Task details ▸ Please retype the listing below exactly, from its opening line through the line where "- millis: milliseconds" appears.
*** Opening Information ***
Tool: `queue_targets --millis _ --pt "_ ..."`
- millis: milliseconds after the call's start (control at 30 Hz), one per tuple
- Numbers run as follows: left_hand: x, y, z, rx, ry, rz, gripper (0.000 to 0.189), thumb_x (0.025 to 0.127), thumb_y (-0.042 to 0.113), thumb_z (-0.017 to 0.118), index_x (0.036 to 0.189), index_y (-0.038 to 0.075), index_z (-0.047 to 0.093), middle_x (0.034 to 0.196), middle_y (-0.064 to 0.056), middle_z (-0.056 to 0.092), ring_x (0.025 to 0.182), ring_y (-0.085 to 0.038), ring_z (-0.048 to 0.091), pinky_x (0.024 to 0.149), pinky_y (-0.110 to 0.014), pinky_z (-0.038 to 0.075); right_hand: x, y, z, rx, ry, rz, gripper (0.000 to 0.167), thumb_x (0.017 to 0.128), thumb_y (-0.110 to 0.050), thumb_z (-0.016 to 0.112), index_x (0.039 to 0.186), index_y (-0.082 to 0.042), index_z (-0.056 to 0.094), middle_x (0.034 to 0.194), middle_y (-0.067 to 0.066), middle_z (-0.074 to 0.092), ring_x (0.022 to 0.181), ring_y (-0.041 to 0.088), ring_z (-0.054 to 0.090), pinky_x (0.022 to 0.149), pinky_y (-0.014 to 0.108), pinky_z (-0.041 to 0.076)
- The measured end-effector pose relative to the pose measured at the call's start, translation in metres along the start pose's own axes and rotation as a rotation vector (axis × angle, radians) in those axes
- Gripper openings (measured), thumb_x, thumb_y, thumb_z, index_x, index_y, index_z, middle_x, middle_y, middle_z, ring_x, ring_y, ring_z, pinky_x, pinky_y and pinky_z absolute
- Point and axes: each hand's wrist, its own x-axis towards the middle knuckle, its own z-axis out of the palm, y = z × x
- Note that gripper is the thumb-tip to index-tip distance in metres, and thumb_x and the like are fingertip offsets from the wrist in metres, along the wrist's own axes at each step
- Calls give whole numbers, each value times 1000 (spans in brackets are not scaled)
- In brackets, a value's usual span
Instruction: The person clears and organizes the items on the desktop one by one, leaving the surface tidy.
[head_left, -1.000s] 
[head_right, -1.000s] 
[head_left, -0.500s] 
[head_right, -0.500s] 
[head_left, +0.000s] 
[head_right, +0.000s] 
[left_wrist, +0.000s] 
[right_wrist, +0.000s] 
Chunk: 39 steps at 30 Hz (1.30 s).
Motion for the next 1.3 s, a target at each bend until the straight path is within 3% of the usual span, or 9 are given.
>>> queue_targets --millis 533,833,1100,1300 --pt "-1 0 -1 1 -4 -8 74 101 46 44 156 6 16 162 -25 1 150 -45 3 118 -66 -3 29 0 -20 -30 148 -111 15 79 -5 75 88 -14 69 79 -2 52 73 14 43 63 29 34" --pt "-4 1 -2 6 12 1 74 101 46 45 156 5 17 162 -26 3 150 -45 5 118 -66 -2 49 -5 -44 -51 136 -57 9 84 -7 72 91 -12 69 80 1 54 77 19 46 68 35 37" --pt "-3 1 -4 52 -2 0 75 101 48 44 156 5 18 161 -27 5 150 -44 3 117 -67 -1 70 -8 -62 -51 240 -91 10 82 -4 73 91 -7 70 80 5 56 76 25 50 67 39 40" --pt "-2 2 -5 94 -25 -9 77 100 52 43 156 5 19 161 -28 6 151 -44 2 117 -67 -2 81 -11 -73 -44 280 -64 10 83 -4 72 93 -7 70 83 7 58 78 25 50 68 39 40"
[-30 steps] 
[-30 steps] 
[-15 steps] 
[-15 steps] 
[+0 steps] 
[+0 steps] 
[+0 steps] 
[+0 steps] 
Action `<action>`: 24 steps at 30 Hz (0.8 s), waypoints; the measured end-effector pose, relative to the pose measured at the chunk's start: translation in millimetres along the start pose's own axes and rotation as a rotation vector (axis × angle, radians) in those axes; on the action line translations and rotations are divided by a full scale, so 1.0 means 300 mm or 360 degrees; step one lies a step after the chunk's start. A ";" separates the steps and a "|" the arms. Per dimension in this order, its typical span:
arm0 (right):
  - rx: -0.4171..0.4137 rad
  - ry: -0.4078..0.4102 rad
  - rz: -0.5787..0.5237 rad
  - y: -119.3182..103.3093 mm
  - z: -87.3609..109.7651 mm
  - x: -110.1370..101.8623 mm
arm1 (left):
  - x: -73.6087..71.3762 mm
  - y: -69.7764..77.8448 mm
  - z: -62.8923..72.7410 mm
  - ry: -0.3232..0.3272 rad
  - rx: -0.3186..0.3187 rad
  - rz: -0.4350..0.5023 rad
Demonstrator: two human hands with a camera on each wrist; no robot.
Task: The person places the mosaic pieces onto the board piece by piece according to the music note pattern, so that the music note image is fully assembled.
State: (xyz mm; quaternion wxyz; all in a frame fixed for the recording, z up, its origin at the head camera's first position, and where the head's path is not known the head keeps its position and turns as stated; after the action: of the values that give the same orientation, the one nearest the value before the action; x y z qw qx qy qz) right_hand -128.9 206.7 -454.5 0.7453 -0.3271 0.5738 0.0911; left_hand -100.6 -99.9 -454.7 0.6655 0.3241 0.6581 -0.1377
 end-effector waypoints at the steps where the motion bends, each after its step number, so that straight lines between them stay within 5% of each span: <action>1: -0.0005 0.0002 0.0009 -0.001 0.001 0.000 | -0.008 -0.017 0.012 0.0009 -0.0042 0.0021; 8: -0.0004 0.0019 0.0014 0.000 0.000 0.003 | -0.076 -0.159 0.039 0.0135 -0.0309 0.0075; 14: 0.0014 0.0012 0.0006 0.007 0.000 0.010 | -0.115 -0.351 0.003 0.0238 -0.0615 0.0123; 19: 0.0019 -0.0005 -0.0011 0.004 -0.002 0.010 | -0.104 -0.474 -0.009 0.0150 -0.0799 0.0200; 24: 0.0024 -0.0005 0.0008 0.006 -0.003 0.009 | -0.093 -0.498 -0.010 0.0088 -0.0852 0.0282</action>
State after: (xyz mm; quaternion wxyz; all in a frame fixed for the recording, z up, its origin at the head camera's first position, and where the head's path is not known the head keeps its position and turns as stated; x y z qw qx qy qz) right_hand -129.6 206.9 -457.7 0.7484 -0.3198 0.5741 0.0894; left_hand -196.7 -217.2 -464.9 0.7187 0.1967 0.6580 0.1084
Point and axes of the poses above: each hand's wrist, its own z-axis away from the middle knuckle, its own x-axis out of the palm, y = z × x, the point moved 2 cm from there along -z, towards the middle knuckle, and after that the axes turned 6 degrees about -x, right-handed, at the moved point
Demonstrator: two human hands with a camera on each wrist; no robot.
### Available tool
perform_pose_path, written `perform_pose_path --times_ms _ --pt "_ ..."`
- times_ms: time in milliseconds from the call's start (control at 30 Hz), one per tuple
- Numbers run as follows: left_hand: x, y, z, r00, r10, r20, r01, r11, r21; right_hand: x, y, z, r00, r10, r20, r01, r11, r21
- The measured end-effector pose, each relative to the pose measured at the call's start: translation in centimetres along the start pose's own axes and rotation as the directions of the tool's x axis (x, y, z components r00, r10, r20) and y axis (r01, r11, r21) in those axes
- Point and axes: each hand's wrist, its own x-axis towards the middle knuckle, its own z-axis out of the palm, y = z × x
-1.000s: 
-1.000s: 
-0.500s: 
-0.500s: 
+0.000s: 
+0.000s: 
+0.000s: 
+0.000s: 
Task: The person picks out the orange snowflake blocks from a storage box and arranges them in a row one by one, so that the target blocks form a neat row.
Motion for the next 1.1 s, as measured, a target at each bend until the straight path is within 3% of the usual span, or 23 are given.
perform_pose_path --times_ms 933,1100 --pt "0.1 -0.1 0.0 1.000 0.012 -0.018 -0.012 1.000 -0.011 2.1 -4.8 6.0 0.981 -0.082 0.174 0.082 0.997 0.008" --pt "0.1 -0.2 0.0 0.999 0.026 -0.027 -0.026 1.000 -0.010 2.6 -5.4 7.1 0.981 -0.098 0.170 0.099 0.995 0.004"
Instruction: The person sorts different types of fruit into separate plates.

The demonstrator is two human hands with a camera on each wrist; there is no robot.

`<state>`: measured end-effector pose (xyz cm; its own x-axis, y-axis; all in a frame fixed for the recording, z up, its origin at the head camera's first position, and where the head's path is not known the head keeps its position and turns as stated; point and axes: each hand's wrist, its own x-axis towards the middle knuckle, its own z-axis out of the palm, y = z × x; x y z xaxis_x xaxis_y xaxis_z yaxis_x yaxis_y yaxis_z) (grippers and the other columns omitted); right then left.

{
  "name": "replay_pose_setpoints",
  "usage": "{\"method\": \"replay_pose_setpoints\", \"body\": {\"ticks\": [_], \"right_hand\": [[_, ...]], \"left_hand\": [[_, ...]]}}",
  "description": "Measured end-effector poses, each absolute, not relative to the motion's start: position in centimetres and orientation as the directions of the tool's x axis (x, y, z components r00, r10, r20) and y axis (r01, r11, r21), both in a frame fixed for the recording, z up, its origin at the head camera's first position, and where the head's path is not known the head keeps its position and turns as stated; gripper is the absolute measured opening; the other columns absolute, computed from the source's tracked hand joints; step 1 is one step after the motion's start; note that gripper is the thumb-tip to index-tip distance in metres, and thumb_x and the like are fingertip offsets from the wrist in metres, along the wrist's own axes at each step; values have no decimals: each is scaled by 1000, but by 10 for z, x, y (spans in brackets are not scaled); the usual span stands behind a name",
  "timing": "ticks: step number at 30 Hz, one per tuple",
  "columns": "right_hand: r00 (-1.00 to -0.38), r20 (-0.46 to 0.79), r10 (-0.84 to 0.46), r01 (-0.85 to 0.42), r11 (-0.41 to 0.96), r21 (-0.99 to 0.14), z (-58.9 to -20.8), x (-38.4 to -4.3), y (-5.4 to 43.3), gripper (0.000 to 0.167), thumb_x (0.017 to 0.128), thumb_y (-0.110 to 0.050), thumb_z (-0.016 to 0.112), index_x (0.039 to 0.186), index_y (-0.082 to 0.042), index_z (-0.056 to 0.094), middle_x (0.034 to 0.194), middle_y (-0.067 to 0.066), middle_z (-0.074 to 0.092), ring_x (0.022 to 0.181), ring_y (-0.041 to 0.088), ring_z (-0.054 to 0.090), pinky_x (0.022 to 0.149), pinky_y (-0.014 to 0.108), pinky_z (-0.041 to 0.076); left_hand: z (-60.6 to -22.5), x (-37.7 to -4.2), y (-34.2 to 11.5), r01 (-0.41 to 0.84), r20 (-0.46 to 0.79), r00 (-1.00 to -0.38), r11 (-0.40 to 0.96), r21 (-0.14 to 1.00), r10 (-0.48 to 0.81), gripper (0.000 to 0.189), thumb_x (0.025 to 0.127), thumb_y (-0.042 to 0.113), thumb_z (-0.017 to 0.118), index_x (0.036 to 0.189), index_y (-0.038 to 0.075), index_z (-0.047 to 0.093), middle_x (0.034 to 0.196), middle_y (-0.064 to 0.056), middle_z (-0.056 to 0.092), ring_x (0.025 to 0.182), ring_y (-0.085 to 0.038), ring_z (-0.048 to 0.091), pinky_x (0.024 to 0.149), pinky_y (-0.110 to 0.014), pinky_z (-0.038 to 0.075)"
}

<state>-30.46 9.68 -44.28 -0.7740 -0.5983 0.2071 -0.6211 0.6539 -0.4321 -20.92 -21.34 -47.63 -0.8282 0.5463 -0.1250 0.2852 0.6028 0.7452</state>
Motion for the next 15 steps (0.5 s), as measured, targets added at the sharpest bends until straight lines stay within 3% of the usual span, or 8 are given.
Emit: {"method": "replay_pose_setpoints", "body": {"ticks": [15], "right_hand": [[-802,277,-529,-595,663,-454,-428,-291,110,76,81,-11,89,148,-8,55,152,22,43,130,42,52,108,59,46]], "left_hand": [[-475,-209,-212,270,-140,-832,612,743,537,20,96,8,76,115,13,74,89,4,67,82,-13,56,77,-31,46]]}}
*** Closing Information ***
Solution below ▸
Tool: `queue_targets --millis _ --pt "_ ..."`
- millis: milliseconds after the call's start (control at 30 Hz), one per tuple

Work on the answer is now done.